● **EXERCISE OBJECTIVE**
The listing below holds pictures; exclude them. Return exactly the lines from the one with "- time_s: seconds" through the one with "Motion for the".

● **INFORMATION SHOWN**
_ _ _ _ _

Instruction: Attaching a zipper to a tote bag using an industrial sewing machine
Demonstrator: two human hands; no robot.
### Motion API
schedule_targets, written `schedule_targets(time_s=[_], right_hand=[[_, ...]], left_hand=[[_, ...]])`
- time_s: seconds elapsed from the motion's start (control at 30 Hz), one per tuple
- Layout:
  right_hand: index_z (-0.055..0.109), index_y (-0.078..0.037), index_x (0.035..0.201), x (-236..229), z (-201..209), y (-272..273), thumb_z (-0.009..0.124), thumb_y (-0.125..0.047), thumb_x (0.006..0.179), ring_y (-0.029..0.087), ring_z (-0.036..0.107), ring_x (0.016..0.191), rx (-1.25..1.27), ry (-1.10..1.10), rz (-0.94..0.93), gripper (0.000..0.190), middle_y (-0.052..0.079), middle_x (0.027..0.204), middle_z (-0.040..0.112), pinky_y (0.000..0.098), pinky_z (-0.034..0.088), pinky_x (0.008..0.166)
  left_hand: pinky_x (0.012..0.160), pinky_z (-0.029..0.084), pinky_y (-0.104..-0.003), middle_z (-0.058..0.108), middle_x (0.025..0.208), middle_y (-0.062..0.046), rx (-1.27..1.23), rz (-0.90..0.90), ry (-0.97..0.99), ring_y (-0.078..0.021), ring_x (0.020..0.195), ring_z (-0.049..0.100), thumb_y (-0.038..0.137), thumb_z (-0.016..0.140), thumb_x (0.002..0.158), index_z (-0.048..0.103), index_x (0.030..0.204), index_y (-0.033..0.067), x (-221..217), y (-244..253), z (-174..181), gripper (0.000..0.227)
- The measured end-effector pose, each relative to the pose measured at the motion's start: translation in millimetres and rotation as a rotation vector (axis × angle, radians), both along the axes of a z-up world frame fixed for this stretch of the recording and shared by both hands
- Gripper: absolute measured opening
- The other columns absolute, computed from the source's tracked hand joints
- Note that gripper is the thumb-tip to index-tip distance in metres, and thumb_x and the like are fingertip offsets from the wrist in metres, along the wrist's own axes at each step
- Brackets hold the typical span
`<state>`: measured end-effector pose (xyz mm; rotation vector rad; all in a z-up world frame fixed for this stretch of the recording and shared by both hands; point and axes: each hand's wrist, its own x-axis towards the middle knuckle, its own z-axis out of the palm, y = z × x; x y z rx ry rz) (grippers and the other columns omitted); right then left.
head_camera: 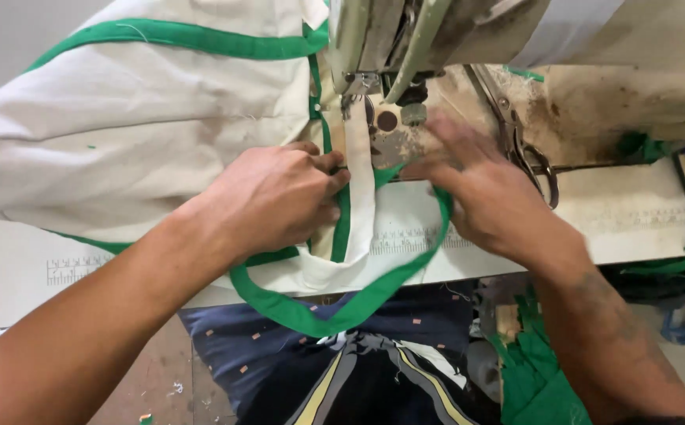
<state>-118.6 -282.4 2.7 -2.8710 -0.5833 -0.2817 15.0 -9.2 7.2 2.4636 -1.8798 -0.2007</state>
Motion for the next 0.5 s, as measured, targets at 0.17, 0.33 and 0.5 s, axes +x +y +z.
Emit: schedule_targets(time_s=[0.17, 0.33, 0.5], right_hand=[[0.055, -0.015, 0.149, -44.5, 46.4, -3.3, 0.055, -0.024, 0.102, 0.042, 0.020, 0.168, -0.134, 0.290, -0.174, 0.048, 0.025, 0.182, 0.022, 0.0581, 0.017, 0.133], [0.062, -0.009, 0.140, -21.2, -25.7, 32.7, 0.071, -0.027, 0.094, 0.037, 0.064, 0.111, 0.183, 0.221, -0.408, 0.050, 0.018, 0.137, 0.062, 0.0542, 0.054, 0.085], [0.075, -0.024, 0.115, 15.4, -12.4, -12.6, 0.076, -0.003, 0.095, 0.033, 0.046, 0.134, -0.175, -0.157, 0.022, 0.030, 0.011, 0.145, 0.055, 0.0504, 0.050, 0.118]], left_hand=[[0.064, 0.071, -0.058, 0.071, 0.143, -0.017, 0.063, 0.127, 0.131, -0.0413, 0.110, 0.073, 0.033, 0.078, 0.094, 0.075, 0.123, 0.0058, -6.2, -10.4, 3.5, 0.040], [0.074, 0.069, -0.053, 0.071, 0.135, -0.017, -0.021, 0.150, 0.018, -0.0370, 0.114, 0.071, 0.044, 0.091, 0.081, 0.069, 0.125, 0.0094, -21.7, -7.4, -13.7, 0.060], [0.070, 0.071, -0.052, 0.061, 0.153, -0.020, -0.078, 0.248, -0.041, -0.0383, 0.134, 0.062, 0.055, 0.091, 0.077, 0.061, 0.143, 0.0060, -45.2, -10.5, -24.6, 0.088]])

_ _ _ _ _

● **OUTPUT**
- time_s: seconds elapsed from the motion's start (control at 30 Hz), one per tuple
- Layout:
  right_hand: index_z (-0.055..0.109), index_y (-0.078..0.037), index_x (0.035..0.201), x (-236..229), z (-201..209), y (-272..273), thumb_z (-0.009..0.124), thumb_y (-0.125..0.047), thumb_x (0.006..0.179), ring_y (-0.029..0.087), ring_z (-0.036..0.107), ring_x (0.016..0.191), rx (-1.25..1.27), ry (-1.10..1.10), rz (-0.94..0.93), gripper (0.000..0.190), middle_y (-0.052..0.079), middle_x (0.027..0.204), middle_z (-0.040..0.112), pinky_y (0.000..0.098), pinky_z (-0.034..0.088), pinky_x (0.008..0.166)
  left_hand: pinky_x (0.012..0.160), pinky_z (-0.029..0.084), pinky_y (-0.104..-0.003), middle_z (-0.058..0.108), middle_x (0.025..0.208), middle_y (-0.062..0.046), rx (-1.27..1.23), rz (-0.90..0.90), ry (-0.97..0.99), ring_y (-0.078..0.021), ring_x (0.020..0.195), ring_z (-0.049..0.100), thumb_y (-0.038..0.137), thumb_z (-0.016..0.140), thumb_x (0.002..0.158), index_z (-0.048..0.103), index_x (0.030..0.204), index_y (-0.033..0.067), x (-221..217), y (-244..253), z (-174..181), gripper (0.000..0.227)
- The measured end-effector pose, each relative to the pose measured at the motion's start: translation in millimetres and rotation as a rotation vector (axis × angle, radians), both along the axes of a z-up world frame fixed for this stretch of the recording and shared by both hands
- Gripper: absolute measured opening
- The other columns absolute, computed from the source's tracked hand joints
- Note that gripper is the thumb-tip to index-tip distance in metres, and thumb_x and the like are fingertip offsets from the wrist in metres, along the wrist's own axes at each step
- Brackets hold the typical span
`<state>`: measured end-effector pose (xyz mm; rotation vector rad; all in a z-up world frame fixed for this stretch of the recording and shared by both hands; point and axes: each hand's wrist, its own x-axis towards the middle knuckle, its own z-axis out of the palm, y = z × x; x y z rx ry rz) (grippers and the other columns omitted); right then left.
head_camera: 
<state>-118.6 -282.4 2.7 -2.8710 -0.5833 -0.2817 15.0 -9.2 7.2 2.4636 -1.8798 -0.2007</state>
Motion for the next 0.5 s, as measured, targets at 0.17, 0.33 and 0.5 s, axes +x +y +z.

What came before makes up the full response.